__Activity__.
With pictures excluded, copy word for word the lines in the data below from the line containing "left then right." through the line containing "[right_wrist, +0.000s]".
Collected data section start
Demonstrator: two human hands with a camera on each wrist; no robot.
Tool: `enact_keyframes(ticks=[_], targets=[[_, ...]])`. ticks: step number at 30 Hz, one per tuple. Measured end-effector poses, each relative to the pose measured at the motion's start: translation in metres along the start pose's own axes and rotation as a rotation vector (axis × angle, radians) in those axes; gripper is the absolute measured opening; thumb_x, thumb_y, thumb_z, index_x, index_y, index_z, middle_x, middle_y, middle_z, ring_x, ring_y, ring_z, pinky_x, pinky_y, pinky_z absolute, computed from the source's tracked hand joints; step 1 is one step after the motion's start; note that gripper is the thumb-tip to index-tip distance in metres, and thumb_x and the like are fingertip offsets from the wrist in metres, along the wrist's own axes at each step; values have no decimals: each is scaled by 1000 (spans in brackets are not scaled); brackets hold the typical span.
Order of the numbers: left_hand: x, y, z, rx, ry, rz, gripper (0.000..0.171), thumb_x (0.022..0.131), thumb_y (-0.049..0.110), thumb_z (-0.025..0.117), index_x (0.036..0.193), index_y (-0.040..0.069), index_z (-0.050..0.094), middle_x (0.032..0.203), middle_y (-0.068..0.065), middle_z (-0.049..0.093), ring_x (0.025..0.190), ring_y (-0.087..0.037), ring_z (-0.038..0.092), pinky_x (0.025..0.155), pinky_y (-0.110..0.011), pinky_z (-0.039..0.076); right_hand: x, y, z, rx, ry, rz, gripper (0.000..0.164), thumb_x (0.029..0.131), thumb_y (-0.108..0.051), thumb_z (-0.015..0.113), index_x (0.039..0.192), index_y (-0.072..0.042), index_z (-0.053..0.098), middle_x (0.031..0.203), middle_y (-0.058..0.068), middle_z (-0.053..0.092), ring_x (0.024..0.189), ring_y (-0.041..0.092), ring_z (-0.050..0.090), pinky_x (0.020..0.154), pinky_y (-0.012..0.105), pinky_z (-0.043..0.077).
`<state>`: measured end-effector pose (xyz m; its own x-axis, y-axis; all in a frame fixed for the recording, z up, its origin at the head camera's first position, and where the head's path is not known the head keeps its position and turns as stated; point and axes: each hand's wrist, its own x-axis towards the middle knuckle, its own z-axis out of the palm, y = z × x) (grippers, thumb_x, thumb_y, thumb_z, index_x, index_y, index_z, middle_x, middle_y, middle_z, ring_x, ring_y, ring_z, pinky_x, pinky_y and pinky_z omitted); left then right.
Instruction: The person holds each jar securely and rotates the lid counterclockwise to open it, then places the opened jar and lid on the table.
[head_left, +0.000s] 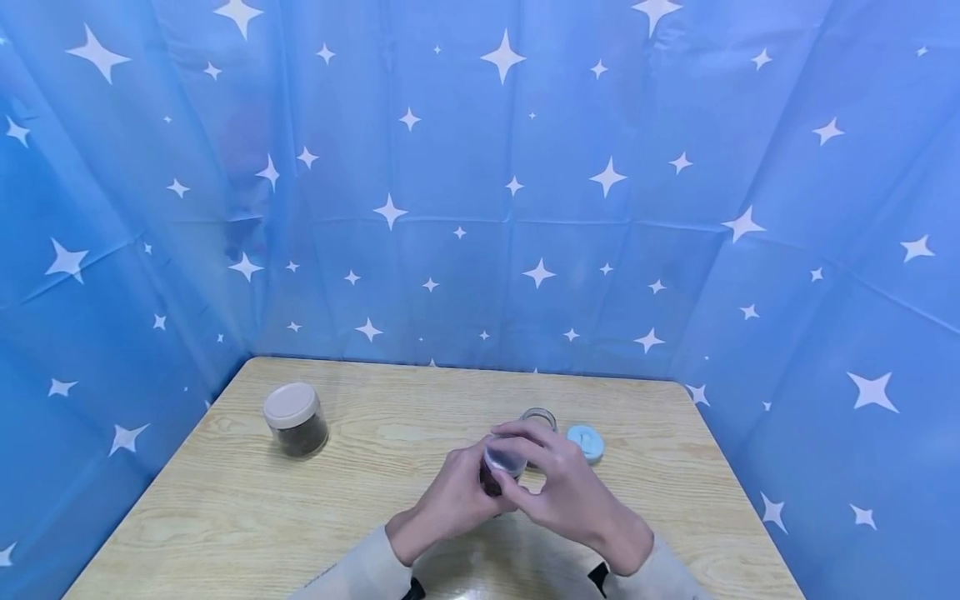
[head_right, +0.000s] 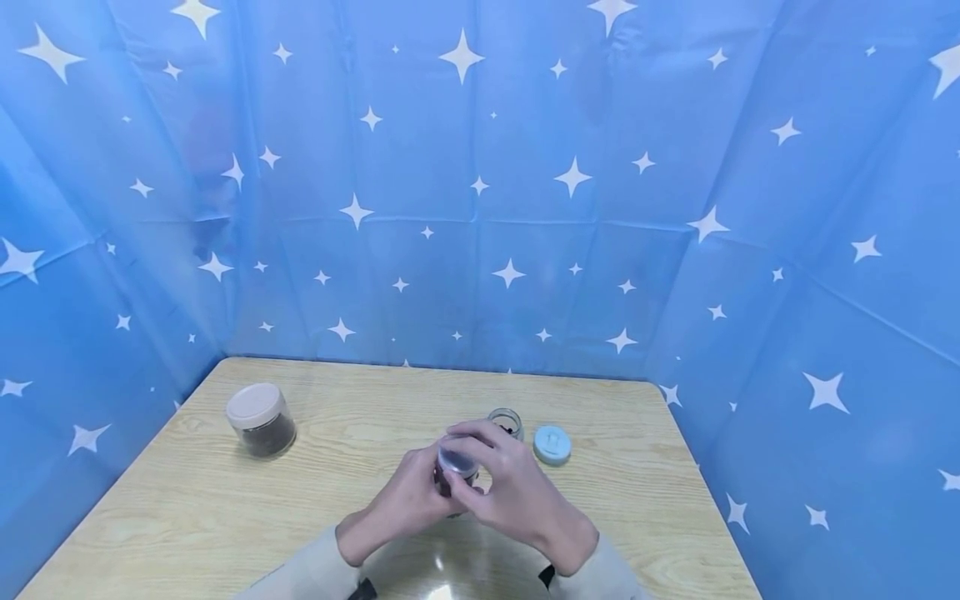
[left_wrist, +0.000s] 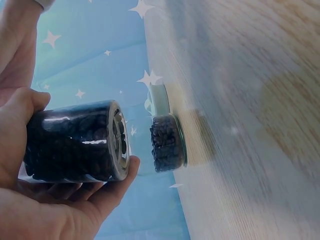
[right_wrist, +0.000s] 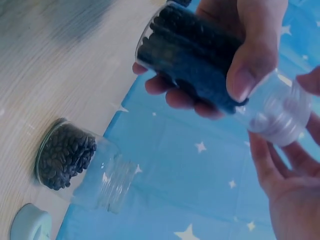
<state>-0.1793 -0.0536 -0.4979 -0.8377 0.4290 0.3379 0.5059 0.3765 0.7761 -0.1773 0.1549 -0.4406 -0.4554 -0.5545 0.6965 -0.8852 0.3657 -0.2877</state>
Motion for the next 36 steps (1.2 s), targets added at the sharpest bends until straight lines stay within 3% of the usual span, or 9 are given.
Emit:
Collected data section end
__Reply to the exercise__.
`<state>`: measured end-effector pose (xyz m; its own x-axis, y-axis; all in a frame fixed for the recording, z up, its origin at the head camera's first position, and where the head's path is not known the head keeps its position and turns as stated; point and axes: each hand's wrist, its own x-axis towards the middle knuckle, its own z-axis out of the palm, y = z × x) (grippers, thumb_x, thumb_y, thumb_z, index_x, index_y, index_z, middle_x, middle_y, middle_z, ring_x, ring_y, ring_z, pinky_x, pinky_y and pinky_z omitted); left then right.
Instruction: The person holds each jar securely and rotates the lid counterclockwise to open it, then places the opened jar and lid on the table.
[head_left, +0.000s] 
[head_right, +0.000s] 
[left_wrist, +0.000s] 
[right_wrist, +0.000s] 

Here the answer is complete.